Governadores do Nordeste isolam Bolsonaro para impor agenda deles

    Eles consolidaram ontem Consórcio do Nordeste, uma instituição com CNPJ próprio

    Foto: Fernando Vivas/GOVBA
    Foto: Fernando Vivas/GOVBA

     

    Se alguém imaginou que o encontro dos governadores do Nordeste ontem em Salvador seria um tiroteio ‘Paraíba’ em direção ao Planalto, errou. Os sete governadores presentes (dois, Ceará e Alagoas, mandaram os vices), não se esquivaram de falar do assunto, mas deram outro tom, o de que a união faz a força.

    O Nordeste tem 55 milhões de habitantes, é 33% da população nacional, e tem apenas 9% do PIB. Eles consolidaram ontem Consórcio do Nordeste, uma instituição com CNPJ próprio que vai comprar remédios e equipamentos hospitalares em conjunto, interconectar a região com fibra ótica, da educação a segurança, correr atrás de investidores, especialmente para a energia renovável (eólica e solar) com uma agenda internacional que viagens conjuntas para a Europa, a começar em novembro.

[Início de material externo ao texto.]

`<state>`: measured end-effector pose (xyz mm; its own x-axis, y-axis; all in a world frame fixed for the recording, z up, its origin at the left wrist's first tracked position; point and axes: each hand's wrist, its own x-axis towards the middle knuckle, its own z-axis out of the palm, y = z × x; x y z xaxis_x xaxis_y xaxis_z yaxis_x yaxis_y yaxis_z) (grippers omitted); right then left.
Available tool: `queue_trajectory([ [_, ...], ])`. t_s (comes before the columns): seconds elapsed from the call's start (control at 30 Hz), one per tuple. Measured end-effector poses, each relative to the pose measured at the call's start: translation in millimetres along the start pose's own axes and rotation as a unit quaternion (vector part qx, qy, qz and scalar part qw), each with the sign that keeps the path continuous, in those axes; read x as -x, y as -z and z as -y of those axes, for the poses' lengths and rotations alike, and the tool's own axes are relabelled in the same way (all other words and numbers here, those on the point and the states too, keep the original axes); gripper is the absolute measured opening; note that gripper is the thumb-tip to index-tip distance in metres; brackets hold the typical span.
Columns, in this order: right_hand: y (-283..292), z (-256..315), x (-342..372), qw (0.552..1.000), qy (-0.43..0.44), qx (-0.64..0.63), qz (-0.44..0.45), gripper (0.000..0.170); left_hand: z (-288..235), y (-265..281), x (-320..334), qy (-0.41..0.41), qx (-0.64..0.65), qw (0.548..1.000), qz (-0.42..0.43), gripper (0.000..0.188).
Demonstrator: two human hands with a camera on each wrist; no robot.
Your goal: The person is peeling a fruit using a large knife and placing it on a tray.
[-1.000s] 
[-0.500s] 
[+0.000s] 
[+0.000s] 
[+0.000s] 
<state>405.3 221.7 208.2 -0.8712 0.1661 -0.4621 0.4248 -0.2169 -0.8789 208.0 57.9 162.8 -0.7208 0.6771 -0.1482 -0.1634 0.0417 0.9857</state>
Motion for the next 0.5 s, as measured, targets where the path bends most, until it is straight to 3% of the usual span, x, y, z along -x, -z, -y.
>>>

    Palmas para o Consórcio

    Todos festejaram o Consórcio como algo positivo. Veja as falas, a começar com Fátima Bezerra (PT), do Rio Grande do Norte:

    — O Consórcio é bem anterior ao momento atual. O encontro mostra força política, coesão, mais inclusão.

    Wellington Dias (PT), do Piauí, sobre segurança:

    — Montamos uma central (no Ceará), e já estamos colhendo os frutos. Os índices de criminalidade, que eram assustadores, caíram.

    Rui Costa:

    — Queremos um planejamento estratégico. E vamos ajudar o Brasil a crescer.